EXERCISE DATA =>
⁂
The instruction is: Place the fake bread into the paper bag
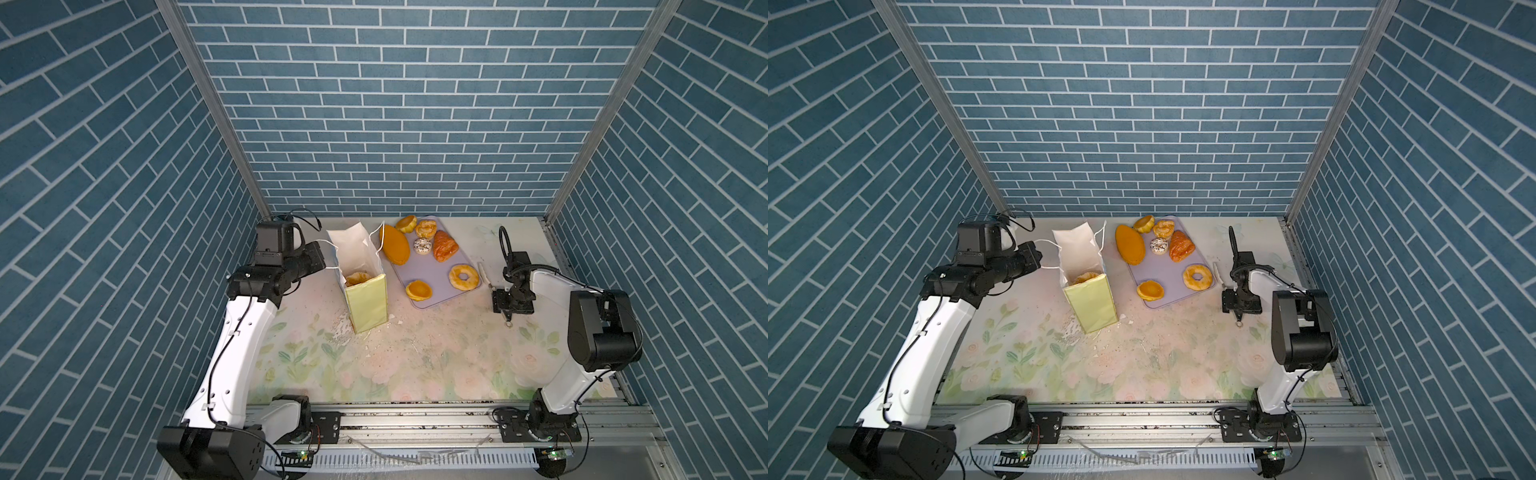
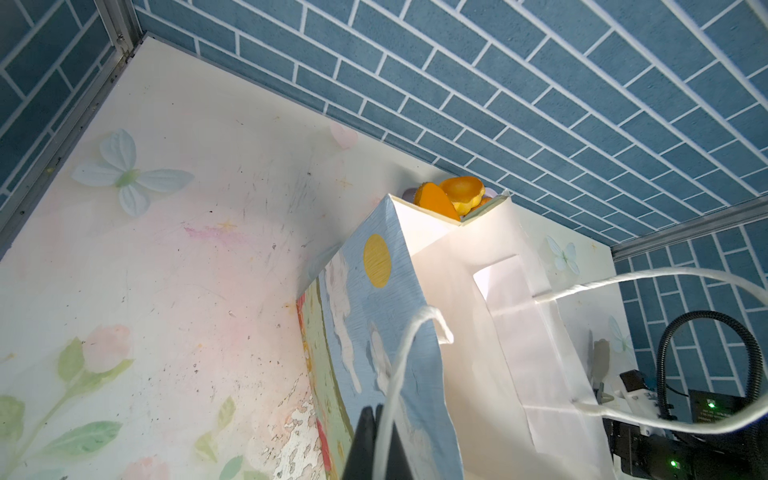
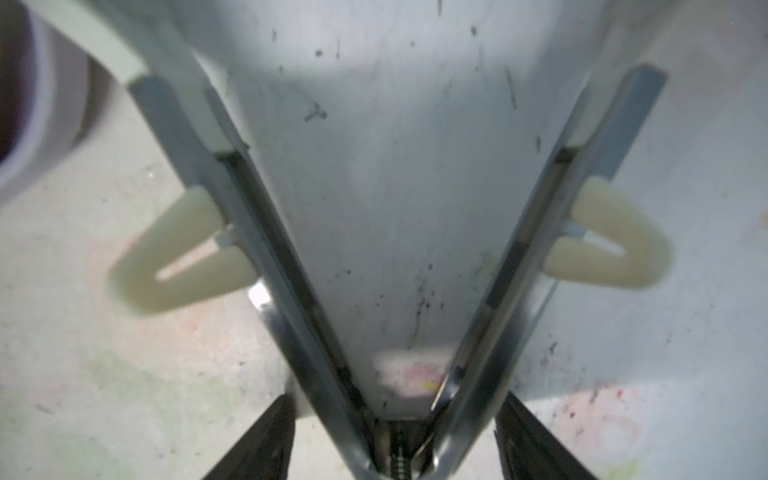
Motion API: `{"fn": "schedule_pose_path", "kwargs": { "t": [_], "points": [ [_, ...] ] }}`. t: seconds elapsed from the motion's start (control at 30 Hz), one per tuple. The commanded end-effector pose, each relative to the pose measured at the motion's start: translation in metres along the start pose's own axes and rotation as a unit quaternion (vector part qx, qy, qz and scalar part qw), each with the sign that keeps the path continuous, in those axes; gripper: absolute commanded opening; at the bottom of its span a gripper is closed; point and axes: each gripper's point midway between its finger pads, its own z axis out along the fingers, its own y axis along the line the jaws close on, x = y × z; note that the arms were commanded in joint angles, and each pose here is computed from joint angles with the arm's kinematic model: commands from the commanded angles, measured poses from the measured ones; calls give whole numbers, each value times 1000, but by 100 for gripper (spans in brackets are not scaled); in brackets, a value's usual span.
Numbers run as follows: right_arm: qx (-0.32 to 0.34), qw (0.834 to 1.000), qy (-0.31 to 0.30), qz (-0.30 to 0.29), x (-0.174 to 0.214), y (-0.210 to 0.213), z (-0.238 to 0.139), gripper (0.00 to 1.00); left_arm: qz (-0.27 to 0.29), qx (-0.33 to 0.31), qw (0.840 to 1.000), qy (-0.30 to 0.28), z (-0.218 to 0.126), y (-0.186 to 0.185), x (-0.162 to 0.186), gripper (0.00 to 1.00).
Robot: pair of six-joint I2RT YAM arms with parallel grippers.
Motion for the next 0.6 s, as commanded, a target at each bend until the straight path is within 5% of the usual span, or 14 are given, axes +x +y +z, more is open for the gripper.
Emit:
{"fn": "schedule_pose_path", "kwargs": {
  "t": [0.0,0.57],
  "points": [
    [4,1000,5,10,-4,-1,3,75,6,-7,1000,-3,-4,0,-3,0],
    [12,998,61,-5,6,-7,14,73,6,-7,1000,-9,-10,-2,-6,0]
  ]
}}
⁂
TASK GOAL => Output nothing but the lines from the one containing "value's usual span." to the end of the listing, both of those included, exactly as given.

PROBLEM SOLUTION =>
Motion API: `{"fn": "schedule_pose_path", "kwargs": { "t": [_], "points": [ [_, ...] ] }}`. t: seconds elapsed from the motion's start (control at 30 Hz), one per tuple. The commanded end-effector pose, each relative to the pose measured at the motion's start: translation in metres along the start pose's own axes and rotation as a unit quaternion (vector part qx, qy, qz and scalar part qw), each with the sign that keeps the path continuous, in those axes; gripper: absolute commanded opening; at the bottom of its span a gripper is closed; point and axes: each gripper's point midway between its finger pads, its own z axis out along the fingers, its own y axis along the line the jaws close on, x = y × z; note that the arms were commanded in joint angles, and each pose here is computed from joint angles with the arm's kinematic model: commands from the commanded angles, measured poses from the measured ones; calls give whole numbers, each value times 1000, but by 100 for gripper (spans in brackets are not scaled); in brackets, a value's usual span.
Numbers run as follows: right_arm: qx (-0.32 to 0.34), qw (0.834 to 1.000), qy (-0.31 to 0.30), qz (-0.30 to 0.29), x (-0.174 to 0.214), y (-0.210 to 0.213), z (-0.238 to 0.139), gripper (0.00 to 1.00); left_arm: qz (-0.27 to 0.29), qx (-0.33 to 0.31), qw (0.840 to 1.000), qy (-0.30 to 0.28), z (-0.218 to 0.126), y (-0.186 to 0.185), x (-0.162 to 0.186), gripper (0.00 to 1.00).
Robot: pair of six-joint I2RT YAM arms with parallel grippers.
Motion for the next 0.6 s, as commanded, a target at each bend until the straight path is within 5% of the usual span, or 14 are given, axes +x +y +z, more is open for the gripper.
Emit:
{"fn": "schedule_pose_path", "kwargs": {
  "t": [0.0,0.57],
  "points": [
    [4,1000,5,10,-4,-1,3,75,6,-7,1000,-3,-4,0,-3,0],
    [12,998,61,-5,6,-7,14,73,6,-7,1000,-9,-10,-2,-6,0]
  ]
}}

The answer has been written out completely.